Within was a change of clothes, another shirt for sleeping, an extra clout and his potions plus three. Two water-skins filled smaller pouches on the sides of the pack and a special set of straps for his quiver were set for ease of draw over his shoulder. The quiver had been filled with two-score black-fletched shafts and a handful of those with one white fletch amidst the black. They would do, he realized, as he inspected them.  

A further search showed iron rations good for a week or so, fishing gear and flint and tinder. A small pouch held two gold trade-bars and a few gems, which as he inspected them seemed a fair worth. 

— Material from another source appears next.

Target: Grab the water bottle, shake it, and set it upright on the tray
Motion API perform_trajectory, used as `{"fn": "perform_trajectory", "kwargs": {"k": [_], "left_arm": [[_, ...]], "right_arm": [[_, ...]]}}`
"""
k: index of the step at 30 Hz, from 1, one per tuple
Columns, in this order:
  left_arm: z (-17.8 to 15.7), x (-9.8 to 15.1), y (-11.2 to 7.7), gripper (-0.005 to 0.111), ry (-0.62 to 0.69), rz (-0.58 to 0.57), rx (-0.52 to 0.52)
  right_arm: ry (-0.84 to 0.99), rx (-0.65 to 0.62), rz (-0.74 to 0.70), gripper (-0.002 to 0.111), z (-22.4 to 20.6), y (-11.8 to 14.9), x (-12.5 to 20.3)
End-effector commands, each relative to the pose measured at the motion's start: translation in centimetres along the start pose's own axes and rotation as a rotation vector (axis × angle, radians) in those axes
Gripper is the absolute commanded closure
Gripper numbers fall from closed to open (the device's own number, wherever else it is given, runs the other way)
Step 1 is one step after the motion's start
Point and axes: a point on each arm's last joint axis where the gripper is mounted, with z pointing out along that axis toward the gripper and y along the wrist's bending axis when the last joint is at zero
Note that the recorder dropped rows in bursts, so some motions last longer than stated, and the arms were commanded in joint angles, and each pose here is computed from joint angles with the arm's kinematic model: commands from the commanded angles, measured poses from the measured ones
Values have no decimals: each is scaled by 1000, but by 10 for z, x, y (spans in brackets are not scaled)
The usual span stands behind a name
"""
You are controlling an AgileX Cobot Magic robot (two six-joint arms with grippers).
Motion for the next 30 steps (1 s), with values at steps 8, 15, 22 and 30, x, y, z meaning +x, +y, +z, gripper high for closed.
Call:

With a snort Kilmor sat up suddenly, staring around himself wildly. His pack and clothing was consequently larger, his size as a matter of fact, and unseen in the leaves a large staff nearly as long as he was tall. He glanced at Elim, who merely shrugged, and gesture eloquently around them. 

Animal noises, the gurgling of the river, the glare of the later afternoon sun; it was as if they had merely been camping here overnight on their way elsewhere. As a matter of fact, they were equipped to go somewhere, though where he wasn’t sure. 

“Wha-a-at?” Adama called as he sat up, blinking owlishly, throwing back the covers of the sleeping roll. He looked down and saw the shirt he’d been sleeping in and stared at the other dumbfounded a moment, his fingers rubbing over the softness of the waterproofed cotton and wool of the bedroll. 

Elim stood and taking up weapons, a small sack and all their skins, stepped to the reeds and inspected the river and the far shore. After a moment he bent to the water and sniffed, trying to smell for a taint. Not smelling anything horrid, he filled the skins and splashed cool water on himself and his head, scrubbing his scalp and applying the soap-butter he had found redolent with strong herbs and cleansing grit. 

It took a bit and his face, upper body and his scalp were nearly raw, but he felt cleaner than he could remember ever being. He returned and the others were up and about, digging in their packs like mid-winter had come, finding their weapons and armor cleaned and ready. His wore his clout and carried his shirt. Now soaking though washed as well. 

Tossing down the skins he knelt over them and held his hands over the pile, muttering a prayer to the Powers and calling on the purity of water. A moment later he sensed the spell had been released and the water was purified and was cool and ready to drink. Silently he handed them out, gesturing for Kilmor to come fetch his because it was too heavy to carry easily. 

“What happened?” Adama asked wonderingly, dressed in clothing that fit and seemed made for his unique frame. 

“Yolen and the Healer I am guessing,” Elim replied with a grin. The jerky wasn’t the best but it was meat and his teeth needed to feel it again. “I’d say that scroll is our answer.” 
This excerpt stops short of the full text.